Exercise details: Your task is to output the listing word for word, with pictures excluded.

Source material:
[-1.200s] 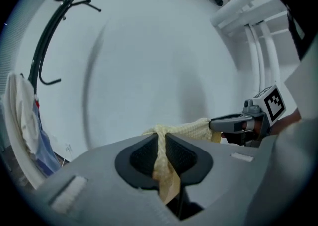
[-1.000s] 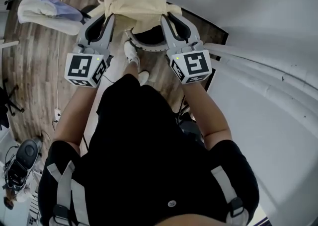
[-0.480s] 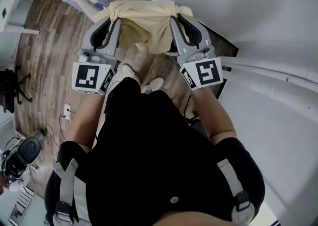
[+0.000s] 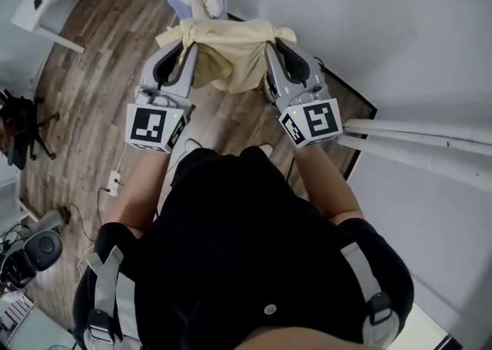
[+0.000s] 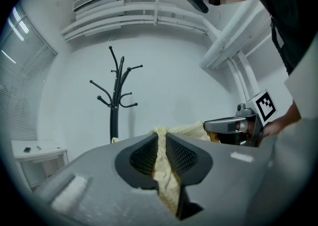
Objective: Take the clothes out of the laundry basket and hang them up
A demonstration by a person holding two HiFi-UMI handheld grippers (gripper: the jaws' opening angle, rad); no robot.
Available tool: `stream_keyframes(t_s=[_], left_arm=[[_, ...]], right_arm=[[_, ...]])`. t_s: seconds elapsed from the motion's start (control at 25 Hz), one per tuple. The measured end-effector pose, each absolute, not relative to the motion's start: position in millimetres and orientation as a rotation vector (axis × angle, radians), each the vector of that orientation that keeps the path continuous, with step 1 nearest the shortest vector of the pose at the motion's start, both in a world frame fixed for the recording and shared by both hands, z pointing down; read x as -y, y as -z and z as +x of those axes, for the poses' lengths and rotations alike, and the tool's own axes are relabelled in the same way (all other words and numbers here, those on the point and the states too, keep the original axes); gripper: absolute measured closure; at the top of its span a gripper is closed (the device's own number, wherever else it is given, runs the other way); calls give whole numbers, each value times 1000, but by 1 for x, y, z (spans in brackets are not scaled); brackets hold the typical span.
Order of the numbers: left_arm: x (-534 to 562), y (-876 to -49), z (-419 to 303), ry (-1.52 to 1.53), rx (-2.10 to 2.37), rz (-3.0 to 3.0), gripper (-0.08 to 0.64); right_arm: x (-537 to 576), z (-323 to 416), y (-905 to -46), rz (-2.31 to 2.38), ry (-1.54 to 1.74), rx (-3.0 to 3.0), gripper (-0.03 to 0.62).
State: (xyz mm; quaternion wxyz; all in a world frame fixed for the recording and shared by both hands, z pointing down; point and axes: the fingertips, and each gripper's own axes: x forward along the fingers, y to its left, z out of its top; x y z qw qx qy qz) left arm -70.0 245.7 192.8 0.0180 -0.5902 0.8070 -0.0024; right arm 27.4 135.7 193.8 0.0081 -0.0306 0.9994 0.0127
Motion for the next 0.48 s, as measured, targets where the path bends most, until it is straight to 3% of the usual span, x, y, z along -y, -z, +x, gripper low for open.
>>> stream_keyframes(t_s=[0.48], left_arm=[[-377,-198,-203,24,-2575,-1748,511]], right_arm=[[-272,-113,-203,55,23,-3148,540]])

Written response:
[-1.200s] 
[-1.000s] 
[-0.480s] 
[+0.000s] 
[+0.000s] 
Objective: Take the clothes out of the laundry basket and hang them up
A demonstration by a person holding two HiFi-UMI handheld grippers (gripper: the jaws' opening angle, rad); no robot.
Available tool: `stream_keyframes(t_s=[_], left_arm=[[_, ...]], right_arm=[[_, ...]])`. t_s: seconds elapsed from the motion's start (control at 25 Hz), one per tuple. The measured end-effector pose, each absolute, not relative to the motion's start: position in millimetres and orientation as a rotation vector (axis × angle, radians), each the vector of that orientation that keeps the path continuous, with step 1 nearest the shortest vector of the pose at the motion's start, both in a world frame fixed for the recording and shared by both hands, z pointing down; read x as -y, y as -z and z as +x of those axes, for the poses' lengths and rotations alike, and the tool's own axes are relabelled in the same way (all other words and numbers here, those on the point and the states too, keep the original axes); gripper: absolute measured closure; at the top of its span a gripper is closed (the device's own number, wherever else it is given, runs the other way); calls give whole numbers, each value times 1000, but by 1 for x, y, z (spans in brackets are not scaled); brackets hold the typical span.
Order of the numbers: left_arm: x (-534 to 562), y (-876 to -49), z (-419 to 303), ry (-1.52 to 1.53), rx (-2.10 to 2.37), rz (-3.0 to 3.0), gripper (-0.08 to 0.64); right_arm: x (-537 to 576), z (-323 to 416), y (-905 to -46), rz (-2.31 to 2.38), ry (-1.54 to 1.74), rx (-3.0 to 3.0), gripper (-0.03 to 0.62).
State: (xyz mm; quaternion wxyz; all in a world frame fixed for the recording and shared by both hands, z pointing down; point and axes: the fingertips, and each gripper's own axes: x forward along the fingers, y to its left, z out of its top; x y z qw qx qy qz) left arm -70.0 245.7 192.8 0.0180 -0.5902 0.8070 -0.0024; right arm 27.4 135.7 193.8 0.0081 -0.0306 0.9994 0.0127
Motion for the next 0.48 s, as measured, targets where the path bends most, until it is straight to 3% of the usual span, x, y, z along -y, -z, +x, gripper low for open.
>>> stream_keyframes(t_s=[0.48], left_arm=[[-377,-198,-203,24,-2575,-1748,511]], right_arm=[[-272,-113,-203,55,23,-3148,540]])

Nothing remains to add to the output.